What this task involves: Below is a set of records; print all of them exactly as written.

Task inputs:
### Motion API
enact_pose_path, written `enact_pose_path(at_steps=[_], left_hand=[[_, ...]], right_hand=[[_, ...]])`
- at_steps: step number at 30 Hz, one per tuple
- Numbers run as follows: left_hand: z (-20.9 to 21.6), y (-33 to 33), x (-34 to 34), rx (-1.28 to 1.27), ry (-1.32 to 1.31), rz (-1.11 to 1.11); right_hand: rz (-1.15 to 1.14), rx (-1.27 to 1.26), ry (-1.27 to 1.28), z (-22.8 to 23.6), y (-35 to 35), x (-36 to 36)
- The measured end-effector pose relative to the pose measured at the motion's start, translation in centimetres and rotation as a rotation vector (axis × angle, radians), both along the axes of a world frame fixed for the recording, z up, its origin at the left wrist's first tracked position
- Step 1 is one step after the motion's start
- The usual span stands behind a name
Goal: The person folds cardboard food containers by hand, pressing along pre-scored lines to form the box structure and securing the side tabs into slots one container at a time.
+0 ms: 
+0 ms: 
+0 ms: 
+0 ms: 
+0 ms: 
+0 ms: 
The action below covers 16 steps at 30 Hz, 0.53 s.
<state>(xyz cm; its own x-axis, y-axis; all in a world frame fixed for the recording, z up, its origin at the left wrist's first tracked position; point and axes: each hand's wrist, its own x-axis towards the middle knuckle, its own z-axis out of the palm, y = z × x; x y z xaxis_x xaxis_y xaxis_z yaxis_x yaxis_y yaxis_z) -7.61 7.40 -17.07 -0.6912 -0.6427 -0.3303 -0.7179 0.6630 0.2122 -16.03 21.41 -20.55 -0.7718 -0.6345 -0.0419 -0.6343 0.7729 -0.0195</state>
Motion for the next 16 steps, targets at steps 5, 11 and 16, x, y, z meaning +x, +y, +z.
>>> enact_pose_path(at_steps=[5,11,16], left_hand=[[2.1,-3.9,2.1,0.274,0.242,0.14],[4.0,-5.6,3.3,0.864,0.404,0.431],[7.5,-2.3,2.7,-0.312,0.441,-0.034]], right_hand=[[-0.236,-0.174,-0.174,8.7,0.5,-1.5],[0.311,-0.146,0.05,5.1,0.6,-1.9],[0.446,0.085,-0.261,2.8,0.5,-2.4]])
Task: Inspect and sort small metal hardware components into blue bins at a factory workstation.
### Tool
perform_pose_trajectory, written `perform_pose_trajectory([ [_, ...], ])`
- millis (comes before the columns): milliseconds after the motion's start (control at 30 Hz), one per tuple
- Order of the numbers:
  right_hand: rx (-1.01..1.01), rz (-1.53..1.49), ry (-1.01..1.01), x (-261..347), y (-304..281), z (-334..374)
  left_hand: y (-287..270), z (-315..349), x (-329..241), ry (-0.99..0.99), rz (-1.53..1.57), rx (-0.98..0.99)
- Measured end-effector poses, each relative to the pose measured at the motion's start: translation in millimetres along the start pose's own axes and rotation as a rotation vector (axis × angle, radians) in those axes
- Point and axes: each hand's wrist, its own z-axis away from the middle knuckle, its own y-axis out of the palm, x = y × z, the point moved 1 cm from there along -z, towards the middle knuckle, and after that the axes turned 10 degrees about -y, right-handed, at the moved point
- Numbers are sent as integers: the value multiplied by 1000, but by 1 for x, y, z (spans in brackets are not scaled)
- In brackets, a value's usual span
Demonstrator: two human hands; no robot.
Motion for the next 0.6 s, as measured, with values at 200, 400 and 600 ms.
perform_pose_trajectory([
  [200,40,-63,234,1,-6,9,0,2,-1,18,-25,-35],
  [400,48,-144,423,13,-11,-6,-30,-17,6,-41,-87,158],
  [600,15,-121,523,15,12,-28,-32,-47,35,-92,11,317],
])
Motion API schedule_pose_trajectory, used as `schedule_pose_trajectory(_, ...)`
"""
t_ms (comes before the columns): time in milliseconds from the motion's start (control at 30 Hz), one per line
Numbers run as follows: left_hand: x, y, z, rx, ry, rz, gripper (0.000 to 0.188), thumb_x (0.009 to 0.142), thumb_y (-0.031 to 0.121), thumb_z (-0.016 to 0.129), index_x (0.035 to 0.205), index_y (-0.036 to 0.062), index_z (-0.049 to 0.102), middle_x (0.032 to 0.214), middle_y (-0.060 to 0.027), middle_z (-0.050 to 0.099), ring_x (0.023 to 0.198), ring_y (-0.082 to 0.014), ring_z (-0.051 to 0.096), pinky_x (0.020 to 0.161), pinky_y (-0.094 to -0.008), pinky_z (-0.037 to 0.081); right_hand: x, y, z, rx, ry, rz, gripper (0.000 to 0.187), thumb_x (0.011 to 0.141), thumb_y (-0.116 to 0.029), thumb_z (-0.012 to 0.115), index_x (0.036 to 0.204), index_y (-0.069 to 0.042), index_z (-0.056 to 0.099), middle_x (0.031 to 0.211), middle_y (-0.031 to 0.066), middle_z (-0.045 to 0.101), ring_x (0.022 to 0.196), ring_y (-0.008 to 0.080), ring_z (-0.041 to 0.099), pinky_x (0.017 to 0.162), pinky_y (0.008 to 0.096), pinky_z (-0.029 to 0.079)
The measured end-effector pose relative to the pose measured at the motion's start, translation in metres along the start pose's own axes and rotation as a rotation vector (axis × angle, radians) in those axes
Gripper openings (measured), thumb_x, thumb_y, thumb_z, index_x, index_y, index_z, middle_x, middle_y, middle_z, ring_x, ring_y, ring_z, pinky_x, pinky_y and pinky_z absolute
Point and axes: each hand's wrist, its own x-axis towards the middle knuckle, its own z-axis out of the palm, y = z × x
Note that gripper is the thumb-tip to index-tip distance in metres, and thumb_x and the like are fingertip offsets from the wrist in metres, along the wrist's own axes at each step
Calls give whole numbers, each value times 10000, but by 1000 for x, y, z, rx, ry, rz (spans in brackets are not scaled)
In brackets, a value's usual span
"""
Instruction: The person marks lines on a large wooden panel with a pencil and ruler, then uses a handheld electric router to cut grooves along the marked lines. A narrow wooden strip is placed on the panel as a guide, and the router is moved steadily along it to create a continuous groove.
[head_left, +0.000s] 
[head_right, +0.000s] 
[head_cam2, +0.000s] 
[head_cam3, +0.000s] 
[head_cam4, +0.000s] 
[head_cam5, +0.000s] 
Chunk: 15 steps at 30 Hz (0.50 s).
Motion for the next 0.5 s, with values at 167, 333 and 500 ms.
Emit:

Answer for the task:
### Motion API
enact_pose_path, written `enact_pose_path(at_steps=[_], left_hand=[[_, ...]], right_hand=[[_, ...]])`
- at_steps: step number at 30 Hz, one per tuple
- Numbers run as follows: left_hand: z (-20.9 to 21.6), y (-33 to 33), x (-34 to 34), rx (-1.28 to 1.27), ry (-1.32 to 1.31), rz (-1.11 to 1.11); right_hand: rz (-1.15 to 1.14), rx (-1.27 to 1.26), ry (-1.27 to 1.28), z (-22.8 to 23.6), y (-35 to 35), x (-36 to 36)
- The measured end-effector pose relative to the pose measured at the motion's start, translation in centimetres and rotation as a rotation vector (axis × angle, radians), both along the axes of a world frame fixed for the recording, z up, its origin at the left wrist's first tracked position
- Step 1 is one step after the motion's start
- The usual span stands behind a name
Goal: The person folds cardboard food containers by hand, pressing along pre-scored lines to form the box structure and securing the side tabs into slots one container at a time.
+0 ms: 
+0 ms: 
+0 ms: 
+0 ms: 
+0 ms: 
+0 ms: 
The action below covers 16 steps at 30 Hz, 0.53 s.
<state>(xyz cm; its own x-axis, y-axis; all in a world frame fixed for the recording, z up, its origin at the left wrist's first tracked position; point and axes: each hand's wrist, its own x-axis towards the middle knuckle, its own z-axis out of the palm, y = z × x; x y z xaxis_x xaxis_y xaxis_z yaxis_x yaxis_y yaxis_z) -7.61 7.40 -17.07 -0.6912 -0.6427 -0.3303 -0.7179 0.6630 0.2122 -16.03 21.41 -20.55 -0.7718 -0.6345 -0.0419 -0.6343 0.7729 -0.0195</state>
Motion for the next 16 steps, targets at steps 5, 11 and 16, x, y, z meaning +x, +y, +z.
>>> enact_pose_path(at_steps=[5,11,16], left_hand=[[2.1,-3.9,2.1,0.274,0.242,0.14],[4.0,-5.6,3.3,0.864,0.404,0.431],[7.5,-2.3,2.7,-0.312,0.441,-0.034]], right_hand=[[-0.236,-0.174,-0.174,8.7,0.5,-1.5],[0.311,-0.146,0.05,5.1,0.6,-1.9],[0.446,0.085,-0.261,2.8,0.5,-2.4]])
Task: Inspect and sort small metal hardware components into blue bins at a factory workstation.
### Tool
perform_pose_trajectory, written `perform_pose_trajectory([ [_, ...], ])`
- millis (comes before the columns): milliseconds after the motion's start (control at 30 Hz), one per tuple
- Order of the numbers:
  right_hand: rx (-1.01..1.01), rz (-1.53..1.49), ry (-1.01..1.01), x (-261..347), y (-304..281), z (-334..374)
  left_hand: y (-287..270), z (-315..349), x (-329..241), ry (-0.99..0.99), rz (-1.53..1.57), rx (-0.98..0.99)
- Measured end-effector poses, each relative to the pose measured at the motion's start: translation in millimetres along the start pose's own axes and rotation as a rotation vector (axis × angle, radians) in those axes
- Point and axes: each hand's wrist, its own z-axis away from the middle knuckle, its own y-axis out of the palm, x = y × z, the point moved 1 cm from there along -z, towards the middle knuckle, and after that the axes turned 10 degrees about -y, right-handed, at the moved point
- Numbers are sent as integers: the value multiplied by 1000, but by 1 for x, y, z (spans in brackets are not scaled)
- In brackets, a value's usual span
Demonstrator: two human hands; no robot.
Motion for the next 0.6 s, as measured, with values at 200, 400 and 600 ms.
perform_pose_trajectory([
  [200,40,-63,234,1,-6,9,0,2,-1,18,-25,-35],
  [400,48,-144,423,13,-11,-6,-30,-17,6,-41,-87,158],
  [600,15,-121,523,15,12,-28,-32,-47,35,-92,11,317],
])
Motion API schedule_pose_trajectory, used as `schedule_pose_trajectory(_, ...)`
"""
t_ms (comes before the columns): time in milliseconds from the motion's start (control at 30 Hz), one per line
Numbers run as follows: left_hand: x, y, z, rx, ry, rz, gripper (0.000 to 0.188), thumb_x (0.009 to 0.142), thumb_y (-0.031 to 0.121), thumb_z (-0.016 to 0.129), index_x (0.035 to 0.205), index_y (-0.036 to 0.062), index_z (-0.049 to 0.102), middle_x (0.032 to 0.214), middle_y (-0.060 to 0.027), middle_z (-0.050 to 0.099), ring_x (0.023 to 0.198), ring_y (-0.082 to 0.014), ring_z (-0.051 to 0.096), pinky_x (0.020 to 0.161), pinky_y (-0.094 to -0.008), pinky_z (-0.037 to 0.081); right_hand: x, y, z, rx, ry, rz, gripper (0.000 to 0.187), thumb_x (0.011 to 0.141), thumb_y (-0.116 to 0.029), thumb_z (-0.012 to 0.115), index_x (0.036 to 0.204), index_y (-0.069 to 0.042), index_z (-0.056 to 0.099), middle_x (0.031 to 0.211), middle_y (-0.031 to 0.066), middle_z (-0.045 to 0.101), ring_x (0.022 to 0.196), ring_y (-0.008 to 0.080), ring_z (-0.041 to 0.099), pinky_x (0.017 to 0.162), pinky_y (0.008 to 0.096), pinky_z (-0.029 to 0.079)
The measured end-effector pose relative to the pose measured at the motion's start, translation in metres along the start pose's own axes and rotation as a rotation vector (axis × angle, radians) in those axes
Gripper openings (measured), thumb_x, thumb_y, thumb_z, index_x, index_y, index_z, middle_x, middle_y, middle_z, ring_x, ring_y, ring_z, pinky_x, pinky_y and pinky_z absolute
Point and axes: each hand's wrist, its own x-axis towards the middle knuckle, its own z-axis out of the palm, y = z × x
Note that gripper is the thumb-tip to index-tip distance in metres, and thumb_x and the like are fingertip offsets from the wrist in metres, along the wrist's own axes at each step
Calls give whole numbers, each value times 10000, but by 1000 for x, y, z, rx, ry, rz (spans in brackets are not scaled)
In brackets, a value's usual span
"""
Instruction: The person marks lines on a large wooden panel with a pencil and ruler, then uses a handheld electric router to cut grooves along the marked lines. A narrow wooden strip is placed on the panel as a guide, and the router is moved steadily along it to create a continuous groove.
[head_left, +0.000s] 
[head_right, +0.000s] 
[head_cam2, +0.000s] 
[head_cam3, +0.000s] 
[head_cam4, +0.000s] 
[head_cam5, +0.000s] 
Chunk: 15 steps at 30 Hz (0.50 s).
Motion for the next 0.5 s, with values at 167, 333 and 500 ms.
Emit:

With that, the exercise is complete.